Please copy each line below that contains the string "degrees".

START The data

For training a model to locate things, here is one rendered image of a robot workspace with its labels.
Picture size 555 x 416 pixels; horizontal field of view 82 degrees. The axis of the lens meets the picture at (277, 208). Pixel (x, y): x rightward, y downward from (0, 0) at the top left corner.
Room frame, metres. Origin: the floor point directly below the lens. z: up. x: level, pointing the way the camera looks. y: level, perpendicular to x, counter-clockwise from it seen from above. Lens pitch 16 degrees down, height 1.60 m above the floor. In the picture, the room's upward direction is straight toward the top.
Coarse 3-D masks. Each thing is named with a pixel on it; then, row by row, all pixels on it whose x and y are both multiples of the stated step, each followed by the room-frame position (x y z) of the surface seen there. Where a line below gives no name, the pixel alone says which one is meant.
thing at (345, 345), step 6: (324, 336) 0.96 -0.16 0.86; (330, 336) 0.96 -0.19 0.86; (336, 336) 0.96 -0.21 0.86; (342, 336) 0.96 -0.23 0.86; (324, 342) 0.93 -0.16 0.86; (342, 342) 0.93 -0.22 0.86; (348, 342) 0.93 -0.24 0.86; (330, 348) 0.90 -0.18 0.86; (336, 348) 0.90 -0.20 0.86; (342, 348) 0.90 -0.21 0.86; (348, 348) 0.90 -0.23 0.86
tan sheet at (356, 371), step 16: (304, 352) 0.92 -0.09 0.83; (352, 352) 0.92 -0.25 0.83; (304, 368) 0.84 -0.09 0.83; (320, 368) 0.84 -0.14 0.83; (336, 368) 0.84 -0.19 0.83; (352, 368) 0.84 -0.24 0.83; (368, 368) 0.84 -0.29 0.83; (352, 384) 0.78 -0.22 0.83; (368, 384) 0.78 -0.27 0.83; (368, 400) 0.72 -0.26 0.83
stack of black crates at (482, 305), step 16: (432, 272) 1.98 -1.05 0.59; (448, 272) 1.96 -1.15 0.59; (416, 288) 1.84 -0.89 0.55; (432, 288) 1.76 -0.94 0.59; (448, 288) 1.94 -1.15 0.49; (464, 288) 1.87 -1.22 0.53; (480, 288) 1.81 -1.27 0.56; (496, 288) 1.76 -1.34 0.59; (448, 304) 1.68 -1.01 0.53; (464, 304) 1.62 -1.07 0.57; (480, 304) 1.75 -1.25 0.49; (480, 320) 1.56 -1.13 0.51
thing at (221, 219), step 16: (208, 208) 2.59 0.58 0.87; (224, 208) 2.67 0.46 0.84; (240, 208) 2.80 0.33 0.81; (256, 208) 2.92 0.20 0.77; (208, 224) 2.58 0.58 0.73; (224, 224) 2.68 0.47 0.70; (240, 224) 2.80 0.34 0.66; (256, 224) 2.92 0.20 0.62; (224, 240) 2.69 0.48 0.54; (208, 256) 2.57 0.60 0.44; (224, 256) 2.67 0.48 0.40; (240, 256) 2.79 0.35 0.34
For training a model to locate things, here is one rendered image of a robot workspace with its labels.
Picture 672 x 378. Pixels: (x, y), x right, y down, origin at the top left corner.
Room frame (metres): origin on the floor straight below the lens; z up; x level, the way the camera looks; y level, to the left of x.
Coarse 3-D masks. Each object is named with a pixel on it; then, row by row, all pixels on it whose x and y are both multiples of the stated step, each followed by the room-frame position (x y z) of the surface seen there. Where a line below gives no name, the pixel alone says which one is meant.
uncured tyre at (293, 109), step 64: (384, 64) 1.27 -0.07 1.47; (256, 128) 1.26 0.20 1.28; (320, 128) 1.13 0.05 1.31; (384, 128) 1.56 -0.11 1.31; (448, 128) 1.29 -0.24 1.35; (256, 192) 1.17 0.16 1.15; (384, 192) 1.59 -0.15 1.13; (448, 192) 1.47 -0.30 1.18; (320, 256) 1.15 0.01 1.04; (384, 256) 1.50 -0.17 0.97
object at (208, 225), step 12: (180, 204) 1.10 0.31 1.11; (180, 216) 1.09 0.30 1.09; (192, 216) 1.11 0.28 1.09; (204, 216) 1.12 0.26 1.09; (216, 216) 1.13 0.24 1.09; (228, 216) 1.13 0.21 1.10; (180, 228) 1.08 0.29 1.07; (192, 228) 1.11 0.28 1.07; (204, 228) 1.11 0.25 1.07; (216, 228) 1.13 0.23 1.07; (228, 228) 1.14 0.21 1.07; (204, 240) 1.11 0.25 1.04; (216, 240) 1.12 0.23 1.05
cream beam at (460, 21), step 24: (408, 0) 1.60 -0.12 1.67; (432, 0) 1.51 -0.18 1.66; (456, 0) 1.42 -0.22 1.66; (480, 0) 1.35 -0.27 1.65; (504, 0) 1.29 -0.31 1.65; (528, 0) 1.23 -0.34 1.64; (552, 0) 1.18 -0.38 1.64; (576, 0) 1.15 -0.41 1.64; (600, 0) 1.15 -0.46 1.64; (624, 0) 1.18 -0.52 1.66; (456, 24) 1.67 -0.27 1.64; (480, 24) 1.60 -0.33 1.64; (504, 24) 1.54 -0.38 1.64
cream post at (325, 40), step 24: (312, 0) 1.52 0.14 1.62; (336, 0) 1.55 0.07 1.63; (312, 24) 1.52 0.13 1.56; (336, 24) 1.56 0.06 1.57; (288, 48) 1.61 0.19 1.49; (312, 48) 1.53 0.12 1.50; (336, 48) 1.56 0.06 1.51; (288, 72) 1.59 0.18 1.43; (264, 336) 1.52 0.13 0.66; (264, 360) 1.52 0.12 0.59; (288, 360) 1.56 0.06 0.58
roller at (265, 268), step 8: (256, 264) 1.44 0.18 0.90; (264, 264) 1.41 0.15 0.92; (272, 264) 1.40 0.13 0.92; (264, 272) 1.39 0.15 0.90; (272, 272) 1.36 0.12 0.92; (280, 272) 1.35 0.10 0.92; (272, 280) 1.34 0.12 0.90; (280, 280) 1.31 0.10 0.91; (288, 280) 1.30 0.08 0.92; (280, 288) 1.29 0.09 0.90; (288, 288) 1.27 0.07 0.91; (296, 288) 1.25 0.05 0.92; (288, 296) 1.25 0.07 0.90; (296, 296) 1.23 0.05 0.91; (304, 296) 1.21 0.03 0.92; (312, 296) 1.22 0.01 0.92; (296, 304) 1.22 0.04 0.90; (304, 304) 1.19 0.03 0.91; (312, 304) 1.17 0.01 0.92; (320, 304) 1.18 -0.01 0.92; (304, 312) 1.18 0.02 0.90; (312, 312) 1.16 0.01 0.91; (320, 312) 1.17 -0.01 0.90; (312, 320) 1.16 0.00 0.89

END The data

(Exercise result):
Picture size 555 x 416 pixels; horizontal field of view 82 degrees. The axis of the lens meets the picture at (277, 208). Pixel (x, y): x rightward, y downward from (0, 0) at the top left corner.
Room frame, metres. Origin: the floor point directly below the lens. z: up. x: level, pointing the way the camera looks. y: level, perpendicular to x, counter-clockwise from it seen from above. Lens pitch 16 degrees down, height 1.60 m above the floor. In the picture, the room's upward direction is straight toward the top.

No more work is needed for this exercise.